#### GOAL OF THE EXERCISE
Keep to one stretch of the data below, the lines from the one with "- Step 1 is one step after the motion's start" up to and including the one with "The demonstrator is", and return that stretch exactly.

□ □ □

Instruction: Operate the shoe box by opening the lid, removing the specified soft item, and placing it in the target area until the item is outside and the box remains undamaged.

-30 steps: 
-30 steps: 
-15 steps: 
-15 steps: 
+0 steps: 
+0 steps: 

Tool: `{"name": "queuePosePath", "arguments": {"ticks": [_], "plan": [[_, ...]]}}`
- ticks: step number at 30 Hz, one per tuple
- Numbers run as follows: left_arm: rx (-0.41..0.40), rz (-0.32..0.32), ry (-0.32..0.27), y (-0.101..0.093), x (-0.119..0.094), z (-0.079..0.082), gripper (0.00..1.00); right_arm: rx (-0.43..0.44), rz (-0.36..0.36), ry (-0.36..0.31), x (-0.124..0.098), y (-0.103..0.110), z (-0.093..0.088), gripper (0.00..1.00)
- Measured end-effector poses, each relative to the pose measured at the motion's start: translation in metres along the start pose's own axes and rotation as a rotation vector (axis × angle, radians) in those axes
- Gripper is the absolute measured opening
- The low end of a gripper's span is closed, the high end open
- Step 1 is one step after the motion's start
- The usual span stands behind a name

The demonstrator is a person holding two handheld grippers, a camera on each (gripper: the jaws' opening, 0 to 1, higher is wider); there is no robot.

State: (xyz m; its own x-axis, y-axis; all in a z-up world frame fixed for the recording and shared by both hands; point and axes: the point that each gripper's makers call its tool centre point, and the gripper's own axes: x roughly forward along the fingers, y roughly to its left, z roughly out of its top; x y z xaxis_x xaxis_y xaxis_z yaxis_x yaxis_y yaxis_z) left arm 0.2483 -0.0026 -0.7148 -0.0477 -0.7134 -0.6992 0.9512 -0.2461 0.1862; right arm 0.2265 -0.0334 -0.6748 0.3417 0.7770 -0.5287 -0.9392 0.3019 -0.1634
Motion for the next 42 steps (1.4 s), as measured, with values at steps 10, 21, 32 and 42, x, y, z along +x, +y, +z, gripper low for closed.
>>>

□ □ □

#### RESPONSE
- Step 1 is one step after the motion's start
- The usual span stands behind a name

The demonstrator is a person holding two handheld grippers, a camera on each (gripper: the jaws' opening, 0 to 1, higher is wider); there is no robot.

Now the output is complete.